Она медлила, неожиданно растерявшись, не зная что сказать. Домик ее два часа назад освободился – металлург из Донецка, узловатый, до черноты загоревший человек с крикливой раскрашенной женой, уехал раньше срока – узнав о том, что отца разбил паралич. Сегодня стоял очень жаркий, нездоровый день, и она с утра чувствовала себя так слабо, как будто начался он с глубокого вечера; ее все время тянуло сесть в Иваново кресло в тень огромного, очень старого и от старости своей уже разваливающего ветви кипариса – и поэтому в домик она сегодня никого не собиралась пускать: надо было переменить постели, вымыть пол и подмести площадку под навесом, принадлежащую домику. Мыть полы перед въездом новых гостей было правилом уважающей себя хозяйки; уважающей себя – это нельзя было объяснить иначе, жизненной необходимостью или практическими соображениями, потому что по Кучук-Ламбату бродили толпы людей, готовых жить под навесом, во дворе под деревом, спать на кровати без белья, стоявшей на каком угодно полу или вовсе без пола; уважающей себя – потому что уважение к себе может произойти только из уважения к человеку, к тому, что он – не скажет, подумает, – иначе это будет не самоуважение, а хамство и в первую голову на себя самое позор… Она плохо себя сегодня чувствовала, с утра у нее покруживалась голова, а после обеда ее несколько раз чувствительно и неприятно качнуло, – у нее не было сил стелить чистым постели и тем более мыть полы, – но она посмотрела на их усталые, бледные, в конце лета не загоревшие лица, на тонкие руки мальчика и толстую сумку у его ног, на девочку, в глазах которой по мере ее молчания загоралась робкая надежда… и вдруг почувствовала к этим двоим – из десятков перебывавших и переживших у нее за долгие годы людей – необъяснимое влечение и симпатию, – и, сначала против воли уступив этому чувству, через минуту уже забеспокоилась – не успев этому удивиться: если она скажет прийти завтра, они могут подняться наверх, террасою выше, к Соне Омельченко, – лестница была сразу за туалетом, – которая сама жила на служебной квартире в Айвазовском, а большой дом и двор полностью отдавала жильцам.

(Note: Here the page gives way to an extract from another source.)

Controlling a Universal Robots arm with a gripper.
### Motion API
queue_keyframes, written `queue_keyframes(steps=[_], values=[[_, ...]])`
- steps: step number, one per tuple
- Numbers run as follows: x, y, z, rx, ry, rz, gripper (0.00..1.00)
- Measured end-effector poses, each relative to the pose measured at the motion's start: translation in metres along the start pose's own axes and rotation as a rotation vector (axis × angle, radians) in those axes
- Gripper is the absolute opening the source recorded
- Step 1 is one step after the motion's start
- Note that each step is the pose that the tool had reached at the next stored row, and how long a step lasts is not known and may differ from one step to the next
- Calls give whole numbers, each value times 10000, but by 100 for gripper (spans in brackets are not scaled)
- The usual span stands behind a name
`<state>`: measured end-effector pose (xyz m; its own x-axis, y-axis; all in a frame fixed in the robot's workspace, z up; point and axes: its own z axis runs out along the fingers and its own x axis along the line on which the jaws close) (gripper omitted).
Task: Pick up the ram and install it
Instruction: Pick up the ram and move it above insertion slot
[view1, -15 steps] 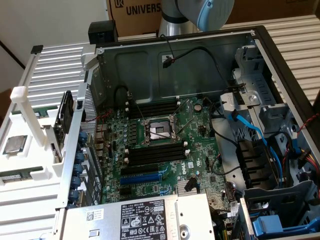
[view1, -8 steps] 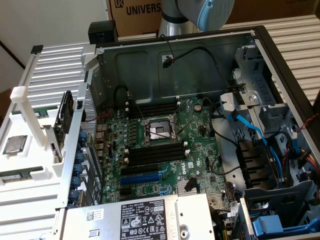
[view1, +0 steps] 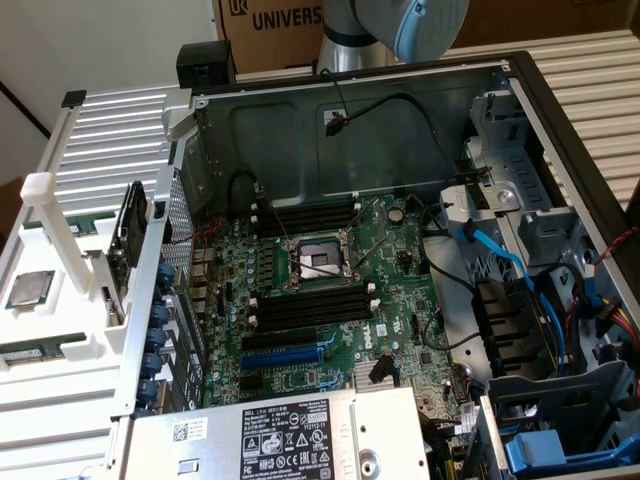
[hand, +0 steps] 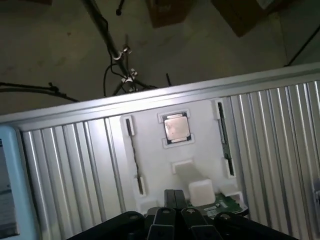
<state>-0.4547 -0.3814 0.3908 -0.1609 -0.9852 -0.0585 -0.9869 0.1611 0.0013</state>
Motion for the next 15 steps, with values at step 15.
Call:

Сегодня от Сони кто-то выехал – утром она видела двух парней со знакомыми лицами, спускавшихся от нее с рюкзаками на центральную аллею… Она даже заторопилась согласиться.
Впрочем тогда, восемь лет назад, ее приглашение объяснялось – не считая жалости, которую она испытывала почти ко всем приходящим вечером людям, и неясного теплого чувства – неясного потому, что его причиной нельзя было определенно назвать их усталые симпатичные лица, за пятнадцать лет она много видела симпатичных усталых людей, но чувство это испытала впервые, – ее приглашение объяснялось в первую очередь желанием сдать комнату по виду скромным и тихим отдыхающим, не в пример уехавшему сегодня сталевару и его взбалмошной жене, которая даже в спокойную минуту разговаривала криком, а волнуясь впадала в совершенную истерику, – или тем двум мужчинам из Кременчуга, объявившимся в начале лета, которые все три недели своего отпуска пили горькую – пили тихо, стараясь не попадаться на глаза, и все равно часто попадались, и тогда тяжело и неприятно было смотреть на их обгоревшие, распухшие, перекошенные водкою лица, которые при встрече с ней нелепо подбирались, подтягивались, застывали бессмысленным выражением – в тщетной попытке принять человеческий вид… Эти двое производили хорошее впечатление.